> To do
The following data has a line with "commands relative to" and a line with "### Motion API". Write out exactly those lines and all the lines between them.

Data items:
□ □ □ □ □ □ □
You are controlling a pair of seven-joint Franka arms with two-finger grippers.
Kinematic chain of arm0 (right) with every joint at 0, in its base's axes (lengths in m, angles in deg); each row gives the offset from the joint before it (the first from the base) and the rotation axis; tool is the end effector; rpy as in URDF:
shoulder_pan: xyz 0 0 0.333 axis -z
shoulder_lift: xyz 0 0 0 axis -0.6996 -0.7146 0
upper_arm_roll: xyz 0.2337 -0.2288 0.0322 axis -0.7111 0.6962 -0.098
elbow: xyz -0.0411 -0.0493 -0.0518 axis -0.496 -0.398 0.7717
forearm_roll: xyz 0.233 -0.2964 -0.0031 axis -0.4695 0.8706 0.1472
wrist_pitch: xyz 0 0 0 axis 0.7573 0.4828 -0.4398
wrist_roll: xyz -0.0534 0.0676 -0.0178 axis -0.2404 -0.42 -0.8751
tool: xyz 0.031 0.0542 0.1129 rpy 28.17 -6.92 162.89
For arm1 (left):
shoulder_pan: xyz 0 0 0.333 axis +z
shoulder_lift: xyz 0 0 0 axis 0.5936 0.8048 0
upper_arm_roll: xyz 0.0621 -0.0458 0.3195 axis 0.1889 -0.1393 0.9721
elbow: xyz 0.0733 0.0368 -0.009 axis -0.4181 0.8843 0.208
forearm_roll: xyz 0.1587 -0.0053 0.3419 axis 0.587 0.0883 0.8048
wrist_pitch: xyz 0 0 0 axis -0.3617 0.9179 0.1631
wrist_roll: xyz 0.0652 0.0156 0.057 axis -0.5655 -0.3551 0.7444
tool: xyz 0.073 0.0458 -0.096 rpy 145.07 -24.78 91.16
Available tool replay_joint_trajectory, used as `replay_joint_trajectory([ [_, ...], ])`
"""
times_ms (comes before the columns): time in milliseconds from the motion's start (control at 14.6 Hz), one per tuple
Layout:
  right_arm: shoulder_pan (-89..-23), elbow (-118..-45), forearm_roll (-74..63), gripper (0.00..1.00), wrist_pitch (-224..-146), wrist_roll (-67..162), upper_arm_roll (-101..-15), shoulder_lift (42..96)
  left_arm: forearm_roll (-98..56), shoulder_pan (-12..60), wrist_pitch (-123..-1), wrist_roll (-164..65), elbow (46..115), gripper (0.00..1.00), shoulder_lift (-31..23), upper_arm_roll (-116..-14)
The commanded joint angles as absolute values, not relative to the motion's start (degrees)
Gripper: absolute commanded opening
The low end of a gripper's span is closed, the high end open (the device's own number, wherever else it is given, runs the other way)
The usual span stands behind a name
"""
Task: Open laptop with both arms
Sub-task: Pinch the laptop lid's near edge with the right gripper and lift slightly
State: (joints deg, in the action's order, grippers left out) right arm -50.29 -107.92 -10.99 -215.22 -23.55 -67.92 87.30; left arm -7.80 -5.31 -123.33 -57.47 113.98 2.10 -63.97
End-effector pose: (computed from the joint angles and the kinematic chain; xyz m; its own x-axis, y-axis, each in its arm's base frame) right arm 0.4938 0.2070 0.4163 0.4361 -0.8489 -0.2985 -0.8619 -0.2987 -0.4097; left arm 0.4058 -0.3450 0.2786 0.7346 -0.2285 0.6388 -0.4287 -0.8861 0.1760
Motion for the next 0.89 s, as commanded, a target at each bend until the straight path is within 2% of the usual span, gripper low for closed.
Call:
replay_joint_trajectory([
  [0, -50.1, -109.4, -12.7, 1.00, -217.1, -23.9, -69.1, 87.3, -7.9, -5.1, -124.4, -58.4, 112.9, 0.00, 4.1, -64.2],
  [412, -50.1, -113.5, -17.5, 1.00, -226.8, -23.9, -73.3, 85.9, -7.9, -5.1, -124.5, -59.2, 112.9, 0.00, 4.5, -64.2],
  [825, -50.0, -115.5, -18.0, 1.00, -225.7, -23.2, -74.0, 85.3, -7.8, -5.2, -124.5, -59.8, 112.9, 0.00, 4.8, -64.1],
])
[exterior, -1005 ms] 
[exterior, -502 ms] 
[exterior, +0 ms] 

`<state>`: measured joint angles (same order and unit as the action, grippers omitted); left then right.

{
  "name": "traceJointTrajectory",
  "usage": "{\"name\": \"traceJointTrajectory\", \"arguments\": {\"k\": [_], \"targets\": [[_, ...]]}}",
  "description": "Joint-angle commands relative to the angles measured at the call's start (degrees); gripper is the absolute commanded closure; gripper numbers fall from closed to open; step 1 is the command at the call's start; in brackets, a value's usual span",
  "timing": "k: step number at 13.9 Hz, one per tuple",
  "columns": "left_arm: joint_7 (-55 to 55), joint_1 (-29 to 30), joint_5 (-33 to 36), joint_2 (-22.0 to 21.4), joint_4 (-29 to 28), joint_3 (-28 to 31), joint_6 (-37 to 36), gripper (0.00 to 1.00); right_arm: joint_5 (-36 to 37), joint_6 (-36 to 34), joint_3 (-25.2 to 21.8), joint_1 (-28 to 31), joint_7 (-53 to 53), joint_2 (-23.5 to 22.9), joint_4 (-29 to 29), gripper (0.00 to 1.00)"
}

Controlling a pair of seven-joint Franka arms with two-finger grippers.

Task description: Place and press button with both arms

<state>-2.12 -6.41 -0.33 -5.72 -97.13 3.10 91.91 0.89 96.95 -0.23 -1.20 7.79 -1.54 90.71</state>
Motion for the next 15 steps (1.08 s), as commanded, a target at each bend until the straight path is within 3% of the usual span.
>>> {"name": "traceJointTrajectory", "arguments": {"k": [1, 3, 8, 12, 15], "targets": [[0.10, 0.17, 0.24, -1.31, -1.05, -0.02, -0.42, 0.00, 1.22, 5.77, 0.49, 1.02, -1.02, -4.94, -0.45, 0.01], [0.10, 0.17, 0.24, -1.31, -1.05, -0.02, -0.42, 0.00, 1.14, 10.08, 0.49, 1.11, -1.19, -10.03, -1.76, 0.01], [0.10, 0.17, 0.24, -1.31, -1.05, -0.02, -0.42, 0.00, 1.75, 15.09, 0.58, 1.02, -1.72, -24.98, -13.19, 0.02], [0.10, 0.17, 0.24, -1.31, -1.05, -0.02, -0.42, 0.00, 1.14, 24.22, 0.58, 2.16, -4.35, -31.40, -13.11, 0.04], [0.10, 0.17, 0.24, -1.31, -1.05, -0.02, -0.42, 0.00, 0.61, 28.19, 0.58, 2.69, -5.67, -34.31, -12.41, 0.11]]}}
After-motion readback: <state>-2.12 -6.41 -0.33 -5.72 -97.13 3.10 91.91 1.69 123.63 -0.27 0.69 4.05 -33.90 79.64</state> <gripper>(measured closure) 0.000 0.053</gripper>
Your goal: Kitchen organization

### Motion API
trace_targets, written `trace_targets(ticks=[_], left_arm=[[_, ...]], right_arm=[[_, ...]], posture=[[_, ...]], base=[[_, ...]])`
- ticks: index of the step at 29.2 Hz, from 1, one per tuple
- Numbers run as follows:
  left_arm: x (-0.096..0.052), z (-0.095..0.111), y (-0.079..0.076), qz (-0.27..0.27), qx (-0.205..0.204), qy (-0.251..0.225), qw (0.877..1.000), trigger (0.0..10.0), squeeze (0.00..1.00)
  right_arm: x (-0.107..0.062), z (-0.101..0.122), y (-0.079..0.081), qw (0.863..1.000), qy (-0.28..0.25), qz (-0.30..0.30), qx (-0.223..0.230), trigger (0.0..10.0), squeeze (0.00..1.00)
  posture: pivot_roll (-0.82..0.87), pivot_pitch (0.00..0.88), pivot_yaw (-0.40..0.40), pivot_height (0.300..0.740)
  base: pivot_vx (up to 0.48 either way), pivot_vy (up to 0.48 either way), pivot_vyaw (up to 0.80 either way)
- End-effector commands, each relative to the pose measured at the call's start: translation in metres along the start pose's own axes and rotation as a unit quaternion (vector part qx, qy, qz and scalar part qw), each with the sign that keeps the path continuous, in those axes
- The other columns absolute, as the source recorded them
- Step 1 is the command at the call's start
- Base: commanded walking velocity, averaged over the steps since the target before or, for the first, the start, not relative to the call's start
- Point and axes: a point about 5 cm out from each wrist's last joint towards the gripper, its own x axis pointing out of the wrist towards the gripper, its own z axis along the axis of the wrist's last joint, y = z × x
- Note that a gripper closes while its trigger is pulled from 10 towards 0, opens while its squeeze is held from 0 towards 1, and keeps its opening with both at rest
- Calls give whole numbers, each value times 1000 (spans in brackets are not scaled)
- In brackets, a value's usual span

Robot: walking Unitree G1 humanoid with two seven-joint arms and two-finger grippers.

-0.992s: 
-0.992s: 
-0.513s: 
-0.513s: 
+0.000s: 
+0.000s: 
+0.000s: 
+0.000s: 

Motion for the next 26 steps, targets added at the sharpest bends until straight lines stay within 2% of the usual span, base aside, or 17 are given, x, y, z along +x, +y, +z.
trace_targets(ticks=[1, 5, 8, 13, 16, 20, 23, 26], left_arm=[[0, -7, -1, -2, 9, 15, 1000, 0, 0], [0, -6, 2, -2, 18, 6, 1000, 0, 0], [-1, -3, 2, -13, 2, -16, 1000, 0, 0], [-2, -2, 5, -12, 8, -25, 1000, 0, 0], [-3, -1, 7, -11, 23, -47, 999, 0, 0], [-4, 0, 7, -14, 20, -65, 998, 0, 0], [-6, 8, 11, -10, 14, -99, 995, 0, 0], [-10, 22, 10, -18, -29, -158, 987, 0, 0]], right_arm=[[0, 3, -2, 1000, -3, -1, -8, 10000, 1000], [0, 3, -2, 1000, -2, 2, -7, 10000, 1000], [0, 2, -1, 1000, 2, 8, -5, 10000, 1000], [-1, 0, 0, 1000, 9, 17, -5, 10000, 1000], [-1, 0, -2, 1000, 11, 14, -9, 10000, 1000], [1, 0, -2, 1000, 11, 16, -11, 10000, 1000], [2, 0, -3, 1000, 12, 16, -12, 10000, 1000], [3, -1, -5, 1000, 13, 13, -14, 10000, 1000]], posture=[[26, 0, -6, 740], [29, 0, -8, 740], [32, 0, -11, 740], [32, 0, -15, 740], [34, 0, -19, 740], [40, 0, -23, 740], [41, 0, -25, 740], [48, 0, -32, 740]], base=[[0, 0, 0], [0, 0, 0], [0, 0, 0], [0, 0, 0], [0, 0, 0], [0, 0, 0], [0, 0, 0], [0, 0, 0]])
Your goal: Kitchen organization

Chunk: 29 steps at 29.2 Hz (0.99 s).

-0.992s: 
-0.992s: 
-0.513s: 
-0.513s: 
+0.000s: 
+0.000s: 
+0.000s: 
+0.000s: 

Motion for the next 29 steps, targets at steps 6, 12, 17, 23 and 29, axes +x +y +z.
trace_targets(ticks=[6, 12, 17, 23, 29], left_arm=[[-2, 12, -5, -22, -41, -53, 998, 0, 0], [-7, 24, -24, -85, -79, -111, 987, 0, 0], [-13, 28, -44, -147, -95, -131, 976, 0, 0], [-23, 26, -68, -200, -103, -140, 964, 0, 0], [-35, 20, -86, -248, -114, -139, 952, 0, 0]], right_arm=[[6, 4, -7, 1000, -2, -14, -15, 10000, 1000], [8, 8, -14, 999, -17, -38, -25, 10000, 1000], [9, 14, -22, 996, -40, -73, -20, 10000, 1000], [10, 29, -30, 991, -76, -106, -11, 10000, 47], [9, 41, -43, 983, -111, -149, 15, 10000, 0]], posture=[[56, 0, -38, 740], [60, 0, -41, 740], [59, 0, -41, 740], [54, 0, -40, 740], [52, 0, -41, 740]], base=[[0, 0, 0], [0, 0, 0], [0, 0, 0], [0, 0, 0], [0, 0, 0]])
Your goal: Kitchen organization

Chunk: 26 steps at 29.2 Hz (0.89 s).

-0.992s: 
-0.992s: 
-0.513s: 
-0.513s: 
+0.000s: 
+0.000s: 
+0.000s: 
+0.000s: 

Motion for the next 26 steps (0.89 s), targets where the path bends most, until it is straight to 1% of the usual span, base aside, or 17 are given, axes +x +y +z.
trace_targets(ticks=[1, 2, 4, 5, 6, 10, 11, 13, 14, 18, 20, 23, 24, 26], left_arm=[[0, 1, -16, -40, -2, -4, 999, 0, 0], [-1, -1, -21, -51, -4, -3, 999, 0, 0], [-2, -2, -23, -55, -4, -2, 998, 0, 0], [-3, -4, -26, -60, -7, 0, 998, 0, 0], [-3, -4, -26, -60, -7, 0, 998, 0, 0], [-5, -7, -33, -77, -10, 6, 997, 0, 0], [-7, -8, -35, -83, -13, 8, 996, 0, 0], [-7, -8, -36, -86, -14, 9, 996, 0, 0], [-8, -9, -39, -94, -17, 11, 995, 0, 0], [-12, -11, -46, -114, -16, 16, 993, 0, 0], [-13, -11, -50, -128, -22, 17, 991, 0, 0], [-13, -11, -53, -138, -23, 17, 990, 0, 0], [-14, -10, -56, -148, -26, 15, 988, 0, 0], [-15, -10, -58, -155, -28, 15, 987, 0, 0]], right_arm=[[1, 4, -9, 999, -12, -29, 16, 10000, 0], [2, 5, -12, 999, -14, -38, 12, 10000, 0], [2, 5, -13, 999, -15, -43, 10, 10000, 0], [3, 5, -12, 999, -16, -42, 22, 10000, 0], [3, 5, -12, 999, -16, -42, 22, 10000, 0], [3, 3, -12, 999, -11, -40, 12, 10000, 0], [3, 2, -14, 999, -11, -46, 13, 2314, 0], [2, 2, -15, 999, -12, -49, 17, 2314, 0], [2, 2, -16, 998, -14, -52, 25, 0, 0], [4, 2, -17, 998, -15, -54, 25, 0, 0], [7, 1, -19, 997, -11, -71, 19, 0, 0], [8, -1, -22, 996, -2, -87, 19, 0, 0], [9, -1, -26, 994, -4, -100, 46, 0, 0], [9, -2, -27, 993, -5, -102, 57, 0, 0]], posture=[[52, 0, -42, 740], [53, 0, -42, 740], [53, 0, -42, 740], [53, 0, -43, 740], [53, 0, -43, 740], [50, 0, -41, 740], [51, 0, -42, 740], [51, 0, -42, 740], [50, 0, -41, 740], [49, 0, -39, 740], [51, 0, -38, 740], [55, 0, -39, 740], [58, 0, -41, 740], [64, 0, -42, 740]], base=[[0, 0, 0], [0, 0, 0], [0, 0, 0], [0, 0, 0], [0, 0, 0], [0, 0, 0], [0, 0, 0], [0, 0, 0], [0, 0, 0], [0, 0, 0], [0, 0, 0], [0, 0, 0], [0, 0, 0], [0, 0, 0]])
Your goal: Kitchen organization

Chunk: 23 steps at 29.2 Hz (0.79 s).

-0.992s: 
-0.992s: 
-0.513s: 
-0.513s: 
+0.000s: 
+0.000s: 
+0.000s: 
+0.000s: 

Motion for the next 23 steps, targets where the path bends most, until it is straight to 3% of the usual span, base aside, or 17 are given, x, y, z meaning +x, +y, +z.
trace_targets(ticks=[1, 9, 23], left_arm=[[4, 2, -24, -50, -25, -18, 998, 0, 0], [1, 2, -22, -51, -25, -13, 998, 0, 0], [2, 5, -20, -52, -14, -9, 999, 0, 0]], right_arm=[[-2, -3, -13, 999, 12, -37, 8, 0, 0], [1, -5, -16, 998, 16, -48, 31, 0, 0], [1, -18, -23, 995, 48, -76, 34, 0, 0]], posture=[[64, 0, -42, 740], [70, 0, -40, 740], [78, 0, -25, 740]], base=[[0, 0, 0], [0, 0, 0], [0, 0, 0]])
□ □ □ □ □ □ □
> Task output
  "description": "Joint-angle commands relative to the angles measured at the call's start (degrees); gripper is the absolute commanded closure; gripper numbers fall from closed to open; step 1 is the command at the call's start; in brackets, a value's usual span",
  "timing": "k: step number at 13.9 Hz, one per tuple",
  "columns": "left_arm: joint_7 (-55 to 55), joint_1 (-29 to 30), joint_5 (-33 to 36), joint_2 (-22.0 to 21.4), joint_4 (-29 to 28), joint_3 (-28 to 31), joint_6 (-37 to 36), gripper (0.00 to 1.00); right_arm: joint_5 (-36 to 37), joint_6 (-36 to 34), joint_3 (-25.2 to 21.8), joint_1 (-28 to 31), joint_7 (-53 to 53), joint_2 (-23.5 to 22.9), joint_4 (-29 to 29), gripper (0.00 to 1.00)"
}

Controlling a pair of seven-joint Franka arms with two-finger grippers.

Task description: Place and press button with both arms

<state>-2.12 -6.41 -0.33 -5.72 -97.13 3.10 91.91 0.89 96.95 -0.23 -1.20 7.79 -1.54 90.71</state>
Motion for the next 15 steps (1.08 s), as commanded, a target at each bend until the straight path is within 3% of the usual span.
>>> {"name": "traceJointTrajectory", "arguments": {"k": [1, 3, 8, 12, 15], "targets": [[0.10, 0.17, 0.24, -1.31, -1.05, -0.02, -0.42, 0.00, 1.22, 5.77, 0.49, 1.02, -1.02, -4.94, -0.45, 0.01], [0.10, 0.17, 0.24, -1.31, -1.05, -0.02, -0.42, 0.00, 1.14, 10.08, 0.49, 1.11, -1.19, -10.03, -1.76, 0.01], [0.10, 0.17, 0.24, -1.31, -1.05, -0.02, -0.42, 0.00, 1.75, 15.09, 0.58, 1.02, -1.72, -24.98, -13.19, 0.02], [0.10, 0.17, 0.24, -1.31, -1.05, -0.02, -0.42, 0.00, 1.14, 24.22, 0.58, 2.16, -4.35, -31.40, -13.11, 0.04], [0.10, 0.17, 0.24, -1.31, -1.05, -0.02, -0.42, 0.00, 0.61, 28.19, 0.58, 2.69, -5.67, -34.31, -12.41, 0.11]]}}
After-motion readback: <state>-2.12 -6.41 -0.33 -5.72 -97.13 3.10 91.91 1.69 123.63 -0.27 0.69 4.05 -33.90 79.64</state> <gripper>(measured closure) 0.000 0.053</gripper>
Your goal: Kitchen organization

### Motion API

This exercise is finished.